Signori, se si ferma questa parte del Paese, si ferma tutto. E questa parte del Paese, al netto delle idiozie ideologiche anti-tedesche che purtroppo hanno sempre più diritto di cittadinanza e sostegno, ha bisogno dell’Europa come dell’aria che respira: per esportare, fatturare, crescere, diventare protagonista, eccellere. O volete forse i cinesi del memorandum, quelli che arrivano, conquistano e scalano a colpi di aumenti di capitale cash e poi svuotano il know-how e salutano? O volete forse i russi, i quali senza il ricatto energetico all’Europa sarebbero in recessione fissa e con l’unica industria fiorente e profittevole legata agli armamenti e alla guerra perenne come moltiplicatore del Pil? O aspettate magari il venture capital americano, quello che tratta le aziende come carte del poker? Io so una cosa sola: meglio che il Governo, nella persona del presidente Giuseppe Conte, tagli corto le vacanze e convochi il più in fretta possibile un tavolo di confronto – serio e fattivo, però – con i presidenti delle Regioni che hanno richiesto l’autonomia differenziata, Lombardia e Veneto in testa. Altrimenti prepariamoci a una secessione de facto del Paese. E non nel 2040 e come ipotesi estrema, quasi da fantapolitica, ma già a partire dal prossimo inverno. Perché quando il Nord di questo Paese comincerà a vedere i default delle Pmi assumere i profili di un tragico effetto domino, verranno meno tutte le mediazioni.

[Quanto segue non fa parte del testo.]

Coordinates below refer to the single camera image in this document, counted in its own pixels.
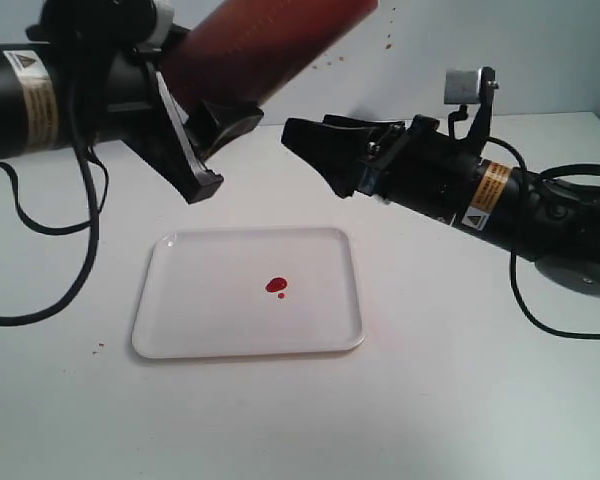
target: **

E nonostante l’abbia pubblicato ieri, oggi ripubblico questo grafico e lo farò a scadenze fisse, fino allo sfinimento: nell’eurozona, oggi, le cosiddette “aziende zombie”, ovvero incapaci di finanziarsi e reggere i costi fissi attraverso il flusso di cassa, sono percentualmente ai massimi dalla crisi finanziaria globale, quasi al 14%. E non pensiate che la situazione possa essere risolta dagli eventuali nuovi acquisti corporate della Bce o dalle aste di rifinanziamento bancario: primo, perché occorrerebbe comprare quella carta privata con il badile, secondo perché per come sono messe realmente, le banche useranno i soldi quasi gratis di Francoforte unicamente per tamponare buchi e sistemare bilanci, non certo per erogare credito a famiglie e imprese. Unite a questo il rischio, a mio avviso pressoché certo, di una campagna tariffaria e sanzionatoria degli Usa contro l’Ue entro fine anno e avrete il quadro di cosa aspetta all’economia reale italiana e alle Pmi del Nord in testa.

Insomma, sarà lotta per sopravvivere. In punta di Pil questa volta, non del Dio Po. E a quel punto sarà tardi per spaccare il capello in quattro sulla scuola regionale che mina l’unità del Paese. Il Paese sarà già diviso nei fatti.